I would like you to transcribe all of the data exactly.

(Available data)

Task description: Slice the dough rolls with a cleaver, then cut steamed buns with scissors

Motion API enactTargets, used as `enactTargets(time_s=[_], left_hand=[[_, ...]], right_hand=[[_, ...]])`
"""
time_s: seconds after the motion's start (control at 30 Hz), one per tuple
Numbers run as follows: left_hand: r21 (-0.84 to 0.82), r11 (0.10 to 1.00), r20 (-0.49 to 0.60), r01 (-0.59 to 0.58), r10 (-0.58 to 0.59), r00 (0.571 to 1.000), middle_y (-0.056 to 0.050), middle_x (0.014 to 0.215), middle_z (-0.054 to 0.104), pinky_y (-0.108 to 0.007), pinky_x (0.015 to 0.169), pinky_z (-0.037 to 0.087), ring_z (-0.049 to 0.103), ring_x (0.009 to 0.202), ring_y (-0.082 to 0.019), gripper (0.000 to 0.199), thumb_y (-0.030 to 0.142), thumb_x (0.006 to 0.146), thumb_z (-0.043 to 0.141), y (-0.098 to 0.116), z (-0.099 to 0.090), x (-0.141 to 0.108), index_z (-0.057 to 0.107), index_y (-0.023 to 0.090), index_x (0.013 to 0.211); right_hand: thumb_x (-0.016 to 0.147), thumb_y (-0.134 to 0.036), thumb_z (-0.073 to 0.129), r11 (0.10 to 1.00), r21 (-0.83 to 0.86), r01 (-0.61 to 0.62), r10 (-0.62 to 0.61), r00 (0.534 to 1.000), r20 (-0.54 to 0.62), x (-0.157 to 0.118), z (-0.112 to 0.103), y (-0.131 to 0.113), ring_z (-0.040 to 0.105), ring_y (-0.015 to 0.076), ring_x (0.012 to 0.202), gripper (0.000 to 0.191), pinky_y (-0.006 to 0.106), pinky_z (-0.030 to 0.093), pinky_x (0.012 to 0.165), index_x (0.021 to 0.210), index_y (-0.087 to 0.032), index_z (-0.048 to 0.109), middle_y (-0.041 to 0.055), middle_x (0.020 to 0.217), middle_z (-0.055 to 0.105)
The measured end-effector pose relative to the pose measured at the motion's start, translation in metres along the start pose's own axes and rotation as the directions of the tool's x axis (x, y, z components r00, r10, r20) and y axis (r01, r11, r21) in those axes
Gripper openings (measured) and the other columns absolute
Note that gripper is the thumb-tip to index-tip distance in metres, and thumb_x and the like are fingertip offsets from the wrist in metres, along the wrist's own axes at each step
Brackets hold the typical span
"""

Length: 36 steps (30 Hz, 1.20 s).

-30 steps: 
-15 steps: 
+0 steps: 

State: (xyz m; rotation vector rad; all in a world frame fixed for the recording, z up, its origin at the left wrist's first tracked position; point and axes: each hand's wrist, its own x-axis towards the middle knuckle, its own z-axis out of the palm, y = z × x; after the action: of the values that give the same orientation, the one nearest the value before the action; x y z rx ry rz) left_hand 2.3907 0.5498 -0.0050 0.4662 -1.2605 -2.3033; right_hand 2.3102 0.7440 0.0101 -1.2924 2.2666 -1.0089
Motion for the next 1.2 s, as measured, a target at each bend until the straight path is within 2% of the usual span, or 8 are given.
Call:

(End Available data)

* [Response to the task]:
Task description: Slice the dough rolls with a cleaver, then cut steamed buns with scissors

Motion API enactTargets, used as `enactTargets(time_s=[_], left_hand=[[_, ...]], right_hand=[[_, ...]])`
"""
time_s: seconds after the motion's start (control at 30 Hz), one per tuple
Numbers run as follows: left_hand: r21 (-0.84 to 0.82), r11 (0.10 to 1.00), r20 (-0.49 to 0.60), r01 (-0.59 to 0.58), r10 (-0.58 to 0.59), r00 (0.571 to 1.000), middle_y (-0.056 to 0.050), middle_x (0.014 to 0.215), middle_z (-0.054 to 0.104), pinky_y (-0.108 to 0.007), pinky_x (0.015 to 0.169), pinky_z (-0.037 to 0.087), ring_z (-0.049 to 0.103), ring_x (0.009 to 0.202), ring_y (-0.082 to 0.019), gripper (0.000 to 0.199), thumb_y (-0.030 to 0.142), thumb_x (0.006 to 0.146), thumb_z (-0.043 to 0.141), y (-0.098 to 0.116), z (-0.099 to 0.090), x (-0.141 to 0.108), index_z (-0.057 to 0.107), index_y (-0.023 to 0.090), index_x (0.013 to 0.211); right_hand: thumb_x (-0.016 to 0.147), thumb_y (-0.134 to 0.036), thumb_z (-0.073 to 0.129), r11 (0.10 to 1.00), r21 (-0.83 to 0.86), r01 (-0.61 to 0.62), r10 (-0.62 to 0.61), r00 (0.534 to 1.000), r20 (-0.54 to 0.62), x (-0.157 to 0.118), z (-0.112 to 0.103), y (-0.131 to 0.113), ring_z (-0.040 to 0.105), ring_y (-0.015 to 0.076), ring_x (0.012 to 0.202), gripper (0.000 to 0.191), pinky_y (-0.006 to 0.106), pinky_z (-0.030 to 0.093), pinky_x (0.012 to 0.165), index_x (0.021 to 0.210), index_y (-0.087 to 0.032), index_z (-0.048 to 0.109), middle_y (-0.041 to 0.055), middle_x (0.020 to 0.217), middle_z (-0.055 to 0.105)
The measured end-effector pose relative to the pose measured at the motion's start, translation in metres along the start pose's own axes and rotation as the directions of the tool's x axis (x, y, z components r00, r10, r20) and y axis (r01, r11, r21) in those axes
Gripper openings (measured) and the other columns absolute
Note that gripper is the thumb-tip to index-tip distance in metres, and thumb_x and the like are fingertip offsets from the wrist in metres, along the wrist's own axes at each step
Brackets hold the typical span
"""

Length: 36 steps (30 Hz, 1.20 s).

-30 steps: 
-15 steps: 
+0 steps: 

State: (xyz m; rotation vector rad; all in a world frame fixed for the recording, z up, its origin at the left wrist's first tracked position; point and axes: each hand's wrist, its own x-axis towards the middle knuckle, its own z-axis out of the palm, y = z × x; after the action: of the values that give the same orientation, the one nearest the value before the action; x y z rx ry rz) left_hand 2.3907 0.5498 -0.0050 0.4662 -1.2605 -2.3033; right_hand 2.3102 0.7440 0.0101 -1.2924 2.2666 -1.0089
Motion for the next 1.2 s, as measured, a target at each bend until the straight path is within 2% of the usual span, or 8 are given.
Call:

With the answer given, the exercise is closed.